▸ What you will do: Only a number is wanted here, namely how many lines of the data contain the string "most".

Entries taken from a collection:
-- Opening Marker --
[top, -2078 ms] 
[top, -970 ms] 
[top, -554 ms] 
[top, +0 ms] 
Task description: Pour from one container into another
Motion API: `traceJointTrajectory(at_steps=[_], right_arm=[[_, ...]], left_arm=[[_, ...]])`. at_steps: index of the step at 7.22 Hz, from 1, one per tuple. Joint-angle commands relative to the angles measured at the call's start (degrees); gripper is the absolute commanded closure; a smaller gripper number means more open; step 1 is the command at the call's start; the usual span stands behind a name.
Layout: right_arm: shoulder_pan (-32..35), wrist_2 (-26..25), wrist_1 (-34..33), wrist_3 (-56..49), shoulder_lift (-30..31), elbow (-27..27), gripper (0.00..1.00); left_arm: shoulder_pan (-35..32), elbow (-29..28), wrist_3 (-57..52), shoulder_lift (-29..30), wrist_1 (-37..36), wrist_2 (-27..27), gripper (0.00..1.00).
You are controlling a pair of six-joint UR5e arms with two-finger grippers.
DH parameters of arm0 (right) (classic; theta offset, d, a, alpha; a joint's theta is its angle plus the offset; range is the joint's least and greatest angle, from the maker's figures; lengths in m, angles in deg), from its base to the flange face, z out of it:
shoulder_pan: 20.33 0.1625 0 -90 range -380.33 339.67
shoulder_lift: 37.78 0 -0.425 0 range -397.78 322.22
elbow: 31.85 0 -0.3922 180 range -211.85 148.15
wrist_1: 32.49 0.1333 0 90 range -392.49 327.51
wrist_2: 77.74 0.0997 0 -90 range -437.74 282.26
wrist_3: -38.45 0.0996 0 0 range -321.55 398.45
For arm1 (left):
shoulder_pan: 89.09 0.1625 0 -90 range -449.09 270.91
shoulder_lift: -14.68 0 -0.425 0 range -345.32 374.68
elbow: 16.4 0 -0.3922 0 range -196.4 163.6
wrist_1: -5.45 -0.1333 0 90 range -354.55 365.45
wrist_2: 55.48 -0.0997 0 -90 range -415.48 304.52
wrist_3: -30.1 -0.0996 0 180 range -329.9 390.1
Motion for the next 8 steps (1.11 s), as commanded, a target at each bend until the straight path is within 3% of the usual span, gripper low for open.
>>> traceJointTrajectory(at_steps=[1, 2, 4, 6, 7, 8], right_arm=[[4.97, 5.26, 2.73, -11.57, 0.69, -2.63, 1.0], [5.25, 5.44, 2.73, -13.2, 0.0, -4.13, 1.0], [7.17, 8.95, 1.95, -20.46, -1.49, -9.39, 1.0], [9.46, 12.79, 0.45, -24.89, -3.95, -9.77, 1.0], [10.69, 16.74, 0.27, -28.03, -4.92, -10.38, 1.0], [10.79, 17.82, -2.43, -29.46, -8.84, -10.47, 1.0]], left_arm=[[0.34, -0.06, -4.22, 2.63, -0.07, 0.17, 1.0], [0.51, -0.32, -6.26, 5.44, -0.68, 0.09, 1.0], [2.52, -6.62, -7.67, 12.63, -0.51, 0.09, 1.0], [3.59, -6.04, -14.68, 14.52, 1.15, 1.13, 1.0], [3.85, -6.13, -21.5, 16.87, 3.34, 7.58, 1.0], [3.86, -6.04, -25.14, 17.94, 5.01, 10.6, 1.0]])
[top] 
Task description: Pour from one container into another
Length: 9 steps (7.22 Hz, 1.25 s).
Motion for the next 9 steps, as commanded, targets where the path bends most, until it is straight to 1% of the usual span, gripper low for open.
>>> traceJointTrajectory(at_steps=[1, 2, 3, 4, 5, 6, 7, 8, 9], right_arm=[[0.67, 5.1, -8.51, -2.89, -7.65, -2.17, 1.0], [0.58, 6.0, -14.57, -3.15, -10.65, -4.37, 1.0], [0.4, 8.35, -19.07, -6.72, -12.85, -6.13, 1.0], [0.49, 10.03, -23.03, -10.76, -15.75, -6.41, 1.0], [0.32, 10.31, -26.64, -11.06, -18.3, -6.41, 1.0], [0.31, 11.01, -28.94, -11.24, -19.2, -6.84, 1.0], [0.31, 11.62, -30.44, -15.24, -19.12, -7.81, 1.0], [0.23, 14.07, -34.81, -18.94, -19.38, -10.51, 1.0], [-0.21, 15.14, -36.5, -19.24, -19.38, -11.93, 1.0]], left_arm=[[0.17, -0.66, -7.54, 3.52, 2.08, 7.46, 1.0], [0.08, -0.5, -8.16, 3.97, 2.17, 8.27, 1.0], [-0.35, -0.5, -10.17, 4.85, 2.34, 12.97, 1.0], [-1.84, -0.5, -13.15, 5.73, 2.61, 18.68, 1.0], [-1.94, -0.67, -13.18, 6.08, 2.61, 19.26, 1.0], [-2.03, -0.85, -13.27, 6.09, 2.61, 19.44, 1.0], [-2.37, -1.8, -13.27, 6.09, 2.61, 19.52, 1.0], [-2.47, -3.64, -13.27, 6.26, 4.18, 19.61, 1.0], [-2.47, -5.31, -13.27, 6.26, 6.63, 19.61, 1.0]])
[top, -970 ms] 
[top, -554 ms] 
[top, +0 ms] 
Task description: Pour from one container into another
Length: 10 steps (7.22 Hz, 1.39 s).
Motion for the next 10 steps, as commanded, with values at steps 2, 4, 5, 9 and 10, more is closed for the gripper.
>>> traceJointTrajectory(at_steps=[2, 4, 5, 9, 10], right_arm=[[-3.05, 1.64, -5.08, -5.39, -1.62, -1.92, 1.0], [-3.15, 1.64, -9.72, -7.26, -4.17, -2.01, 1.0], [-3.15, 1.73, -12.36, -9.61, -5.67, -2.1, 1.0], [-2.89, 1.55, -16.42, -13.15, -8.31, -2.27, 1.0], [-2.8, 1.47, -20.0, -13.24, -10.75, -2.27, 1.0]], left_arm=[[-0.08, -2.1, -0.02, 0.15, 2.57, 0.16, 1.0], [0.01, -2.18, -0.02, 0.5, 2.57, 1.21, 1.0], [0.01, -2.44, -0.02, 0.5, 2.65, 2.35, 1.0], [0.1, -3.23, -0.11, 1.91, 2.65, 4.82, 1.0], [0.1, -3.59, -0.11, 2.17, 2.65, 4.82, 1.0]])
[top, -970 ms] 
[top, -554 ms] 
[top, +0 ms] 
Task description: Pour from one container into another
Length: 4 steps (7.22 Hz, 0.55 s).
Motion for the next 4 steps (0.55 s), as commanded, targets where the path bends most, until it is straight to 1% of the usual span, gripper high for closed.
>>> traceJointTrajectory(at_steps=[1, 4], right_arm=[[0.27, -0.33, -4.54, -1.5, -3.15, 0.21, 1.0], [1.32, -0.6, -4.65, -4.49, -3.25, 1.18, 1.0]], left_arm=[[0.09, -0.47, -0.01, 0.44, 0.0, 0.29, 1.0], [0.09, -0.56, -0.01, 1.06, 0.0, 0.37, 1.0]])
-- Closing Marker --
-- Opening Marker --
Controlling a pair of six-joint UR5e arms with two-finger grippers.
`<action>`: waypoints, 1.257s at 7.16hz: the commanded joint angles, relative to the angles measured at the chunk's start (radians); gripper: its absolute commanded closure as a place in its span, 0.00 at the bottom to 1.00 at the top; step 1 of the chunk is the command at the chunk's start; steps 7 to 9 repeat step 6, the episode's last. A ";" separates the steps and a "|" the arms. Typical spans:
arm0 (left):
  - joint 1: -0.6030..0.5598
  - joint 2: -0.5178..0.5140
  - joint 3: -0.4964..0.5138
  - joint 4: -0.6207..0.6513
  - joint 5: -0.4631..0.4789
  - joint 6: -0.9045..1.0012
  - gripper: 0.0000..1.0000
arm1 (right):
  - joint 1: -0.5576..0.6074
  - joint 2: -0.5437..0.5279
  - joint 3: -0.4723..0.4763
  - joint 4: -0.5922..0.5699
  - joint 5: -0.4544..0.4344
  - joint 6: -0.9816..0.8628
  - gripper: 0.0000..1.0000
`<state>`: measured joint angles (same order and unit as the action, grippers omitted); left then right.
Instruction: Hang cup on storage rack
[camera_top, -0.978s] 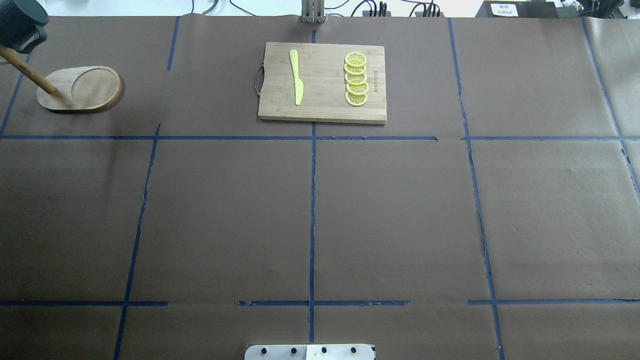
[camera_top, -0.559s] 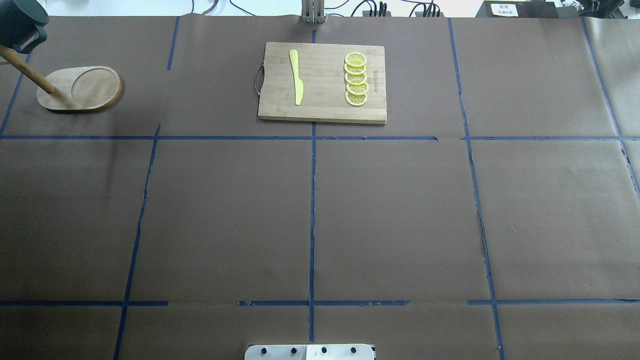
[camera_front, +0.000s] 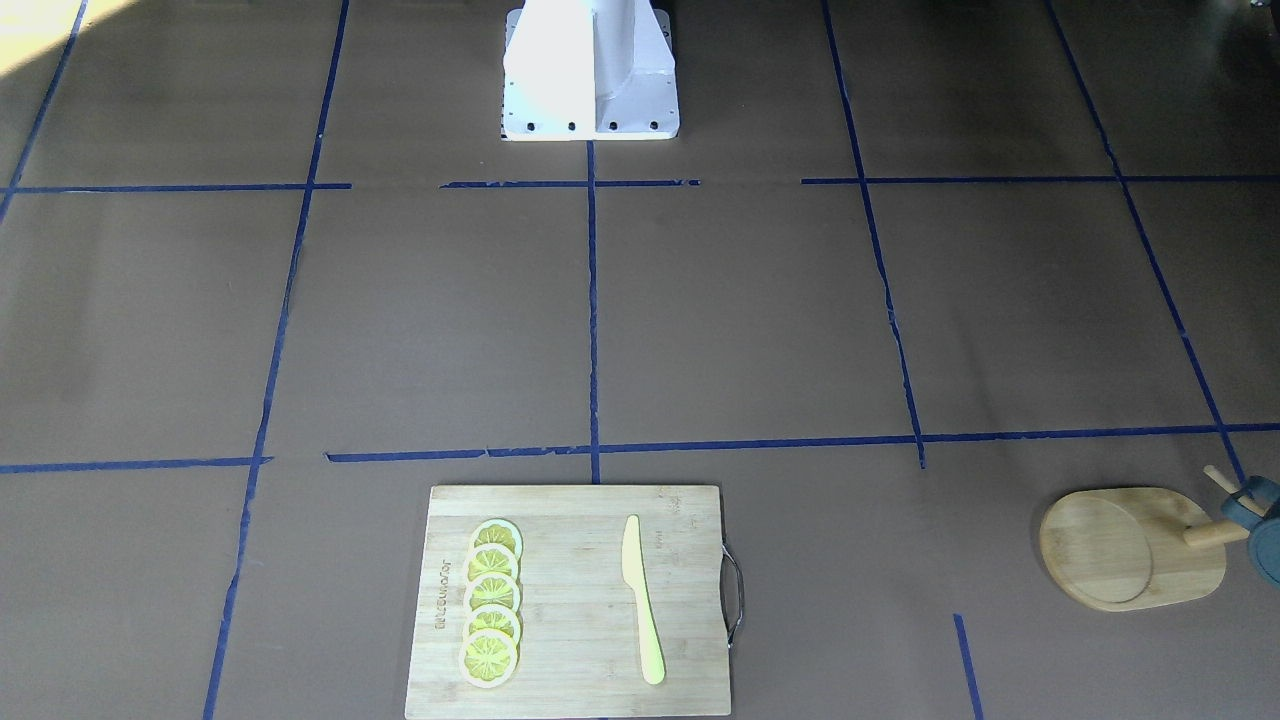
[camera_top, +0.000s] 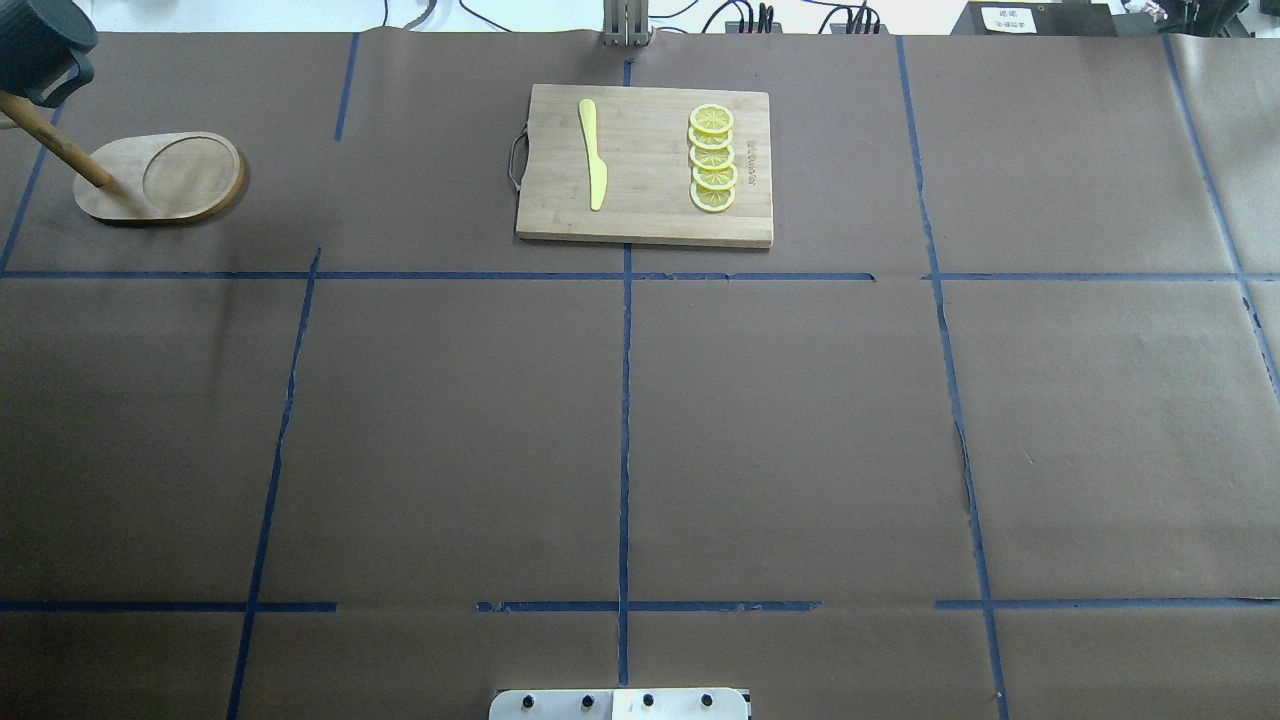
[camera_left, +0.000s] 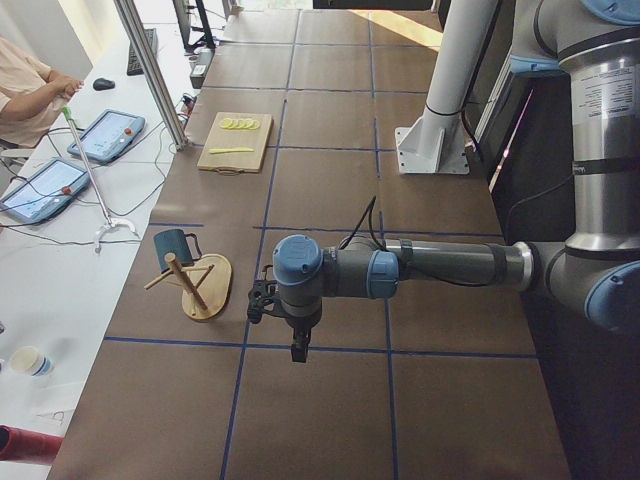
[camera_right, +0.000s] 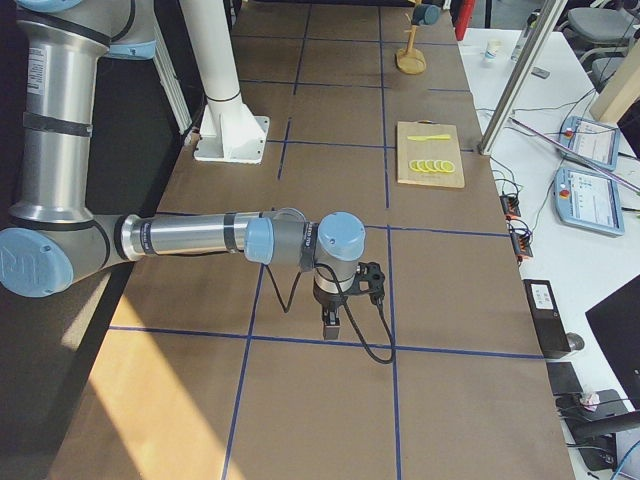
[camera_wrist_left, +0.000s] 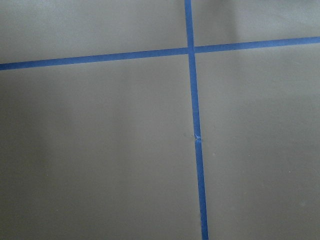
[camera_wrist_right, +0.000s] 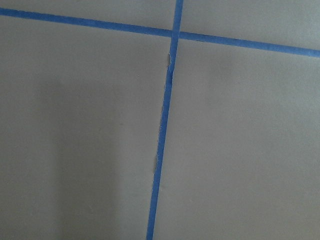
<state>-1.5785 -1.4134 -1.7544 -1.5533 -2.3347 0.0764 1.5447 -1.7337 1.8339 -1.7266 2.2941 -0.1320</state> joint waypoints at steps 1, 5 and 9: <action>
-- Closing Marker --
▸ Answer box: 2